Ces partenariats existent déjà, mais ils pourraient être notablement renforcés. Certains prérequis seront toutefois indispensables en amont de la collaboration. Les pays demandeurs devront faire de la santé une priorité et investir massivement dans les infrastructures nécessaires, en particulier sur le plan logistique, pour faciliter le déploiement des opérations de recherche, de développement ou de distribution. L’éducation des populations et la formation des professionnels de santé seront également des facteurs prépondérants dans la conduite du changement. Certaines initiatives récentes tracent de nouvelles perspectives en la matière, à commencer par la création d’une Agence africaine du médicament. Cette structure centralisée va objectiver les démarches partenariales. Elle permettra notamment de favoriser les échanges, de centraliser les demandes et de coordonner les actions. Ce sera un interlocuteur de choix pour tous les laboratoires qui souhaitent s’implanter ou développer des activités sur ce continent… au bénéfice direct des patients.

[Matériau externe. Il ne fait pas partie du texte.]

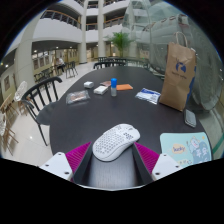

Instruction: Arrange mouse

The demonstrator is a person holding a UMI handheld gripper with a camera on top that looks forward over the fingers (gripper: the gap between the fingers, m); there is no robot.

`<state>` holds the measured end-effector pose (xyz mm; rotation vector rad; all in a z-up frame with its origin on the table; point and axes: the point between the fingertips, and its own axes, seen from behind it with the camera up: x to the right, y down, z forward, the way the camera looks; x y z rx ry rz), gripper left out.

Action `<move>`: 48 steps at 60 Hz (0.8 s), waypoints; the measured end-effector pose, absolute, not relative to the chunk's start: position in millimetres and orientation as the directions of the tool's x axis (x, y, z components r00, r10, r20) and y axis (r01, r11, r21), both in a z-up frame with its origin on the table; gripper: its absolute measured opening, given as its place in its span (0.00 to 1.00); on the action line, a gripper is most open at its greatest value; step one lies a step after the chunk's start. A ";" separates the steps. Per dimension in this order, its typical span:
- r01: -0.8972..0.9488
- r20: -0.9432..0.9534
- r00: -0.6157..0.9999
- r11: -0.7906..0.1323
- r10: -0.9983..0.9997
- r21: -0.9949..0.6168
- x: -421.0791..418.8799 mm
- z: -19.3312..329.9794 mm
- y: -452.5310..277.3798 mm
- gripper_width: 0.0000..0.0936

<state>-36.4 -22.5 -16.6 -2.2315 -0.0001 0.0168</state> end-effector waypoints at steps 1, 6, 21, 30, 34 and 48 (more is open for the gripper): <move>-0.004 -0.011 1.000 -0.614 0.007 -0.789 -37.3 -16.7 -17.2 0.92; -0.008 -0.004 1.000 -0.617 -0.008 -0.787 -38.8 -17.4 7.9 0.92; -0.042 -0.024 0.999 -0.676 -0.036 -0.736 -46.0 -18.0 37.8 0.91; -0.119 -0.086 0.993 -0.662 -0.082 -0.740 -47.7 -15.2 56.1 0.91; -0.109 -0.067 0.994 -0.651 -0.090 -0.751 -45.4 -15.8 69.8 0.90; -0.066 -0.012 0.996 -0.628 -0.090 -0.775 -46.0 -18.8 97.9 0.52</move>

Comment votre laboratoire se positionne-t-il sur tous ces sujets ?
Notre définition du concept de « patient value » va bien au-delà de la découverte, du développement et de la commercialisation de nos médicaments. Nous nous efforçons de proposer la meilleure expérience possible aux patients qui en ont besoin et qui les utilisent pour traiter leur pathologie au quotidien. Nous travaillons également avec toutes les parties prenantes pour créer un environnement permettant de soutenir, de reconnaître et de partager la valeur ajoutée que nous apportons à la société. Autre enjeu majeur : la protection de la planète fait partie de nos grands axes stratégiques. Dans ce domaine, le groupe UCB procède de manière pragmatique et méthodique. Notre premier défi sera de mesurer les impacts de nos activités industrielles et de les réduire significativement dans le temps, mais aussi de devenir « green by nature » dans tous nos nouveaux projets. Nous avons engagé des actions concrètes pour diminuer nos empreintes carbone, hydrique et énergétique. Preuve de notre engagement, notre rapport d’activité contient des objectifs extra-financiers depuis de nombreuses années. La responsabilité sociale et environnementale est inscrite dans notre ADN.
Propos recueillis par Jonathan Icart
NB : ces propos ont été recueillis durant le sommet ChangeNOW 2024 qui s’est tenu les 25, 26 et 27 mars derniers à Paris.